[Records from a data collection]
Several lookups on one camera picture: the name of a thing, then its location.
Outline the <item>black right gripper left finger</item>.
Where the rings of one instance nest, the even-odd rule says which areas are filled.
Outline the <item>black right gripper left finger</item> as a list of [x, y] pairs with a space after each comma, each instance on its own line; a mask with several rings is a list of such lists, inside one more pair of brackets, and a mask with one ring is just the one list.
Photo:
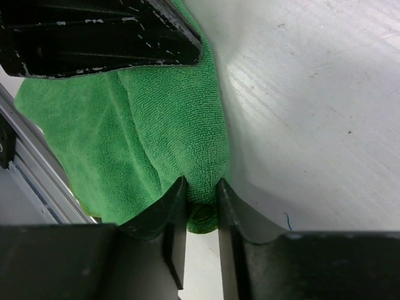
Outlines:
[[2, 299], [177, 299], [187, 181], [130, 221], [1, 227]]

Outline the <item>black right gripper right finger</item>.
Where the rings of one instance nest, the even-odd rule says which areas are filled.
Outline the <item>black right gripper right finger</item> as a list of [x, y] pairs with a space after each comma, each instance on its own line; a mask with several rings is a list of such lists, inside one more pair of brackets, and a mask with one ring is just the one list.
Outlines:
[[398, 299], [397, 231], [289, 231], [217, 184], [225, 299]]

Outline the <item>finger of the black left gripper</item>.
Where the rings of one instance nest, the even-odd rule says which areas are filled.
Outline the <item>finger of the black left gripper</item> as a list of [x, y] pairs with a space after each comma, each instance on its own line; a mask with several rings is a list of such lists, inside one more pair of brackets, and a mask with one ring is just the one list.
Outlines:
[[71, 78], [137, 66], [194, 66], [200, 34], [170, 1], [2, 1], [1, 66]]

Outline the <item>green microfiber towel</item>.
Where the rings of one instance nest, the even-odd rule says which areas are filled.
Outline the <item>green microfiber towel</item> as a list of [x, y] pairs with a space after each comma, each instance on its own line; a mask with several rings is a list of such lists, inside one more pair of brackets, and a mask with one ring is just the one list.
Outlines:
[[25, 79], [14, 104], [42, 130], [88, 215], [124, 224], [184, 177], [188, 230], [216, 230], [216, 185], [229, 177], [231, 160], [207, 41], [194, 67]]

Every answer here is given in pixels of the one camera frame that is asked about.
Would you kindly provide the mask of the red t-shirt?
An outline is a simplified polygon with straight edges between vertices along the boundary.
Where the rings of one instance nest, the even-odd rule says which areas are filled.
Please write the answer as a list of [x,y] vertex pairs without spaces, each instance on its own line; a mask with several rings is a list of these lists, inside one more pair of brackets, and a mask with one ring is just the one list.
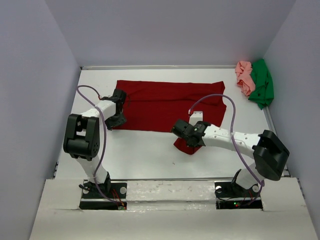
[[120,130],[169,133],[177,120],[189,121],[194,111],[203,113],[203,121],[222,125],[227,106],[222,94],[225,84],[179,83],[118,80],[116,88],[127,94],[124,106],[126,123]]

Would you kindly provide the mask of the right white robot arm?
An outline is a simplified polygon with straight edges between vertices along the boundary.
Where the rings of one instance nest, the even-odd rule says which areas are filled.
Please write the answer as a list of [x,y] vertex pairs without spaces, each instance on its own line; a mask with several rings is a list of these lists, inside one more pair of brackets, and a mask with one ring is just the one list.
[[242,196],[254,185],[264,186],[265,180],[278,182],[282,178],[290,151],[277,135],[232,132],[204,121],[192,125],[177,120],[171,132],[186,141],[188,147],[218,147],[235,151],[244,168],[239,169],[223,192]]

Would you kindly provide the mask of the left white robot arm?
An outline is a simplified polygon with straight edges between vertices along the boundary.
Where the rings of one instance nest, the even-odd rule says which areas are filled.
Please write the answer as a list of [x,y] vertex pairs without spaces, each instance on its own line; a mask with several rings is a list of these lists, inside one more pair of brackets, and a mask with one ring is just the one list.
[[126,123],[124,105],[127,93],[116,88],[111,96],[98,96],[99,102],[93,103],[79,89],[77,93],[86,100],[91,108],[67,118],[63,140],[63,151],[76,159],[87,175],[87,183],[80,187],[88,193],[95,193],[109,200],[112,189],[110,174],[102,166],[106,152],[107,131]]

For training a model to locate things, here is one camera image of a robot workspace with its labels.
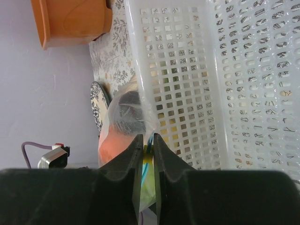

**Work to complete:** Note each line above that contains "kindly" and copy it out.

**Solution for this exercise:**
Would you kindly provide the mask of the red t-shirt?
Would you kindly provide the mask of the right white robot arm?
Would you kindly provide the mask of the left white robot arm?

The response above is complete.